PROBLEM REQUIREMENTS.
The complete listing goes into the output exactly, without its pictures.

━━━━━━━━

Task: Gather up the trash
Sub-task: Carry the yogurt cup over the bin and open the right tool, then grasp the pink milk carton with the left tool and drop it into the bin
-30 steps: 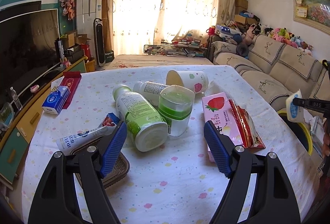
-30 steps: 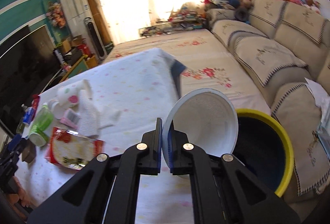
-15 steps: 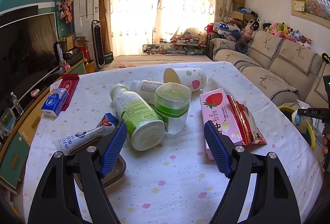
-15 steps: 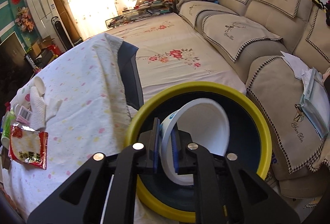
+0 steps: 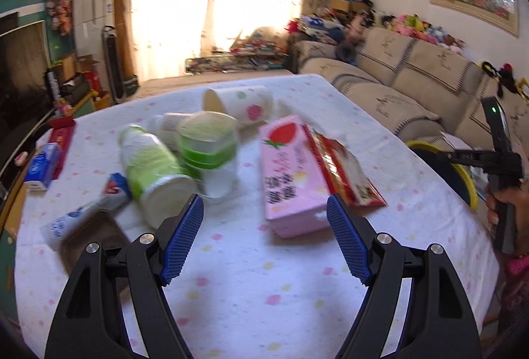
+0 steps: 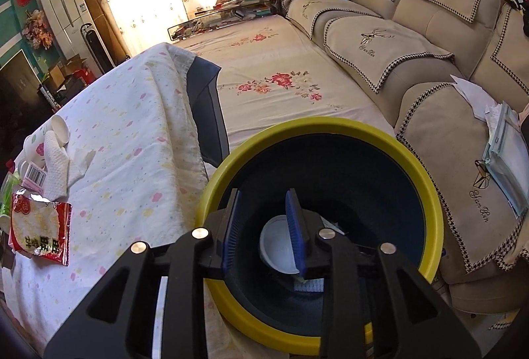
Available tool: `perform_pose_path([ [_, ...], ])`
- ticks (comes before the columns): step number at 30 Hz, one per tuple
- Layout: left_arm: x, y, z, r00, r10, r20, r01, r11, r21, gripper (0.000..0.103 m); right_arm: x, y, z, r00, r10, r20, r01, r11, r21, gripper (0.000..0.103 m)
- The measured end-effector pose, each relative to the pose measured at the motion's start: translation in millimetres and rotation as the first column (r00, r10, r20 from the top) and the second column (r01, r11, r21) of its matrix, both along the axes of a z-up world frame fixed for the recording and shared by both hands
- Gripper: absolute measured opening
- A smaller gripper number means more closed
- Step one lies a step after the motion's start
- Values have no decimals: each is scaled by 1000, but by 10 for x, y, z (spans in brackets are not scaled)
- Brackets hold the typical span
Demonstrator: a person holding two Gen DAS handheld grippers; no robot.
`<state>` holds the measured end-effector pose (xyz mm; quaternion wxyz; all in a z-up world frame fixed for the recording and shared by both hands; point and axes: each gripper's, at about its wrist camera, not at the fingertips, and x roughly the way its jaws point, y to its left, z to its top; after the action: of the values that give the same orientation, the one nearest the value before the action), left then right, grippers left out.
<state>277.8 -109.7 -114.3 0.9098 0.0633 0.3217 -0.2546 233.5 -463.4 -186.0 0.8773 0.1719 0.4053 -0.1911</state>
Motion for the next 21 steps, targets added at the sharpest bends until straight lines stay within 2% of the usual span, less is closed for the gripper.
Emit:
perform_pose_path([
  [6, -3, -280, -157, 997, -53, -61, 57, 996, 70, 76, -93, -78, 29, 1000, -12, 27, 12, 1000, 23, 27],
  [11, 146, -372, -254, 991, -49, -128, 58, 996, 67, 76, -166, -175, 14, 999, -30, 41, 28, 999, 46, 27],
  [15, 331, -438, -347, 982, -29, -187, 43, 996, 75, 69, -200, -238, -27, 998, -39, 50, 35, 996, 82, 27],
  [21, 457, -443, -320, 984, -7, -178, 16, 998, 53, 68, -242, -296, -46, 997, -48, 57, 42, 994, 98, 27],
])
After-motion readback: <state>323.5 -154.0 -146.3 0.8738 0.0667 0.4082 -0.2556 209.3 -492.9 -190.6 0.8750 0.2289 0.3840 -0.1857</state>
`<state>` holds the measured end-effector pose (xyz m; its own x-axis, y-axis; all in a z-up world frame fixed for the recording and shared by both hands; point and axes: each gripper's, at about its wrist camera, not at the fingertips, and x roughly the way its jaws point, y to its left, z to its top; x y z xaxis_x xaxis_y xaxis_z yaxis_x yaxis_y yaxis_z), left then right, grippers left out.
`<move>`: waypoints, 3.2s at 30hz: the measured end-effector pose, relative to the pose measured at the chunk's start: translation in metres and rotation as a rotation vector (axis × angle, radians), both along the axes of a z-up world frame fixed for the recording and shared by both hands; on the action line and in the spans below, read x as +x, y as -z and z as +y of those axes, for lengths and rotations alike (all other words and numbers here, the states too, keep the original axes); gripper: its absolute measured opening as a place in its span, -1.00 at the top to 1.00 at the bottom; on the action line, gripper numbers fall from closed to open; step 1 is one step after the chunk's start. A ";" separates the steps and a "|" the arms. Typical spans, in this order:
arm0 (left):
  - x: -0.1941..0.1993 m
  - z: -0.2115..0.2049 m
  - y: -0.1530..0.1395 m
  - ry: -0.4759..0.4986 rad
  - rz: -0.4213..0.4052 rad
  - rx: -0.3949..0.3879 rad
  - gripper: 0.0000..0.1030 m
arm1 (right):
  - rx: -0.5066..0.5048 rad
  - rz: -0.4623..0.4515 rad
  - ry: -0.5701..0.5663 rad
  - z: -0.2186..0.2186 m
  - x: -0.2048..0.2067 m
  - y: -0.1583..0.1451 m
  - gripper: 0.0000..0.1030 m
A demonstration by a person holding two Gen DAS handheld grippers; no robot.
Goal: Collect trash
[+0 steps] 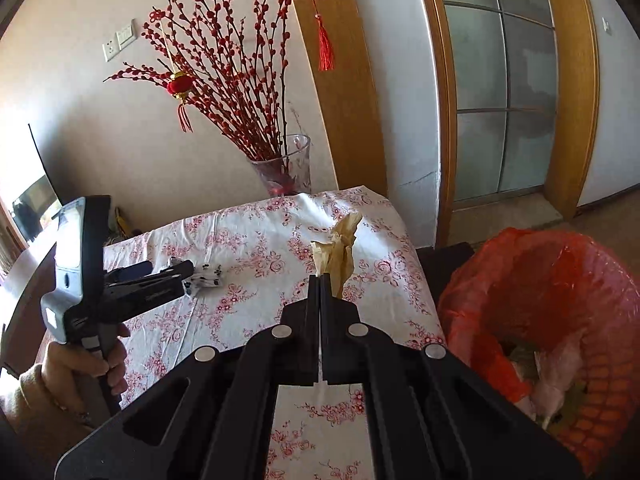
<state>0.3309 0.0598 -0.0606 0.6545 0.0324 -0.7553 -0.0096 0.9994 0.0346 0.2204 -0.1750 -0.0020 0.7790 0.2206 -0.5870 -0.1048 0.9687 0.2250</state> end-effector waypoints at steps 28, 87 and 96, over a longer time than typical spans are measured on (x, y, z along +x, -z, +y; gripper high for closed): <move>-0.110 -0.125 -0.097 0.396 -0.189 -0.155 0.72 | 0.050 -0.141 0.160 -0.098 -0.087 -0.051 0.99; -0.269 -0.126 -0.101 0.226 -0.494 0.033 -0.92 | -0.226 -0.261 0.462 -0.084 -0.209 -0.039 -0.93; -0.307 -0.096 -0.098 0.163 -0.514 0.019 -0.92 | -0.246 -0.264 0.438 -0.049 -0.231 -0.036 -0.93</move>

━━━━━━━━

ANSWER TO THIS TASK.
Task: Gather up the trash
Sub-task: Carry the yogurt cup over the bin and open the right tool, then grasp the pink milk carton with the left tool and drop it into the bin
-30 steps: 
-30 steps: 
-15 steps: 
-15 steps: 
+0 steps: 
+0 steps: 
Available tool: `perform_pose_path([ [_, ...], ])`
- ticks (comes before the columns): step number at 30 Hz, one per tuple
- Layout: left_arm: x, y, z, r00, r10, r20, r01, r11, r21, gripper (0.000..0.103 m); right_arm: x, y, z, r00, r10, r20, r01, r11, r21, gripper (0.000..0.103 m)
- The measured end-effector pose, each relative to the pose measured at the motion's start: translation in millimetres and rotation as the first column (r00, r10, r20 from the top) and the second column (r01, r11, r21) of its matrix, both along the axes of a z-up world frame fixed for the recording and shared by both hands
- Gripper: absolute measured opening
- A smaller gripper number means more closed
- Step one lies a step after the motion's start
- Values have no decimals: each is scaled by 1000, but by 10 for x, y, z (spans in brackets are not scaled)
- Brackets hold the typical span
Demonstrator: a person holding two Gen DAS handheld grippers; no robot.
`<state>` holds the measured end-effector pose (xyz mm; quaternion wxyz; all in a z-up world frame fixed for the recording and shared by both hands; point and axes: each gripper's, at about its wrist camera, not at the fingertips, and x roughly the way its jaws point, y to its left, z to its top; after the action: of the values that give the same orientation, the one nearest the value before the action), left then right, grippers left out.
<state>277.8 -109.7 -114.3 0.9098 0.0633 0.3217 -0.2546 233.5 -463.4 -186.0 0.8773 0.1719 0.4053 -0.1911</state>
Motion for the next 21 steps, targets added at the sharpest bends until straight lines stay within 2% of the usual span, less is closed for the gripper.
Emit:
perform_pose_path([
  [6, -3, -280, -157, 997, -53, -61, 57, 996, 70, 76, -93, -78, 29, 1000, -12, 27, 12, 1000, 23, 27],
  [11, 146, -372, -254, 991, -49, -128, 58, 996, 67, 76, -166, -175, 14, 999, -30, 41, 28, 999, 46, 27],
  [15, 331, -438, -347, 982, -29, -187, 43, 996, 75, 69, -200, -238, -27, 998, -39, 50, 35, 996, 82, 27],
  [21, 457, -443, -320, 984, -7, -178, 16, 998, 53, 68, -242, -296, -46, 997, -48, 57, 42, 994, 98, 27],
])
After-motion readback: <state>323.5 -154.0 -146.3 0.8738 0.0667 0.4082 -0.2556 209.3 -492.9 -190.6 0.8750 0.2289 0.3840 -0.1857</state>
`<state>` holds the measured end-effector pose (xyz m; its own x-axis, y-axis; all in a z-up world frame fixed for the recording and shared by both hands; point and axes: each gripper's, at about its wrist camera, not at the fingertips, and x roughly the way its jaws point, y to its left, z to its top; x y z xaxis_x xaxis_y xaxis_z yaxis_x yaxis_y yaxis_z), left then right, grippers left out.
`<move>`: waypoints, 3.2s at 30hz: the measured end-effector pose, relative to the pose measured at the chunk's start: translation in metres and rotation as a rotation vector (axis × angle, radians), both along the axes of a z-up world frame fixed for the recording and shared by both hands; on the action line and in the spans below, read x as +x, y as -z and z as +y of those axes, for lengths and rotations alike (all other words and numbers here, the states too, keep the original axes); gripper: its absolute measured opening as a place in its span, -1.00 at the top to 1.00 at the bottom; on the action line, gripper numbers fall from closed to open; step 1 is one step after the chunk's start. A ";" separates the steps and a "|" the arms. Typical spans, in this order:
arm0 (left):
  - x: -0.1941..0.1993 m
  - z: -0.2115..0.2049 m
  - y: -0.1530..0.1395 m
  - ry: -0.4759..0.4986 rad
  - rz: -0.4213..0.4052 rad
  - rx: -0.3949..0.3879 rad
  - gripper: 0.0000..0.1030 m
arm1 (right):
  - rx: -0.5066..0.5048 rad
  - rz: -0.4623..0.4515 rad
  - ry: -0.5701..0.5663 rad
  - z: -0.2186..0.2186 m
  - x: -0.2048..0.2067 m
  - y: -0.1583..0.1451 m
  - gripper: 0.0000..0.1030 m
A demonstration by a person holding two Gen DAS handheld grippers; no robot.
Goal: Collect trash
[+0 steps] 
<state>0.3309 0.0598 -0.0606 0.6545 0.0324 -0.7553 -0.0096 0.9994 0.0346 0.2204 -0.1750 -0.0020 0.7790 0.2206 -0.5870 -0.1048 0.9687 0.2250</state> end-effector waypoints at steps 28, 87 and 96, over a longer time than typical spans are measured on (x, y, z along +x, -z, +y; gripper high for closed): <move>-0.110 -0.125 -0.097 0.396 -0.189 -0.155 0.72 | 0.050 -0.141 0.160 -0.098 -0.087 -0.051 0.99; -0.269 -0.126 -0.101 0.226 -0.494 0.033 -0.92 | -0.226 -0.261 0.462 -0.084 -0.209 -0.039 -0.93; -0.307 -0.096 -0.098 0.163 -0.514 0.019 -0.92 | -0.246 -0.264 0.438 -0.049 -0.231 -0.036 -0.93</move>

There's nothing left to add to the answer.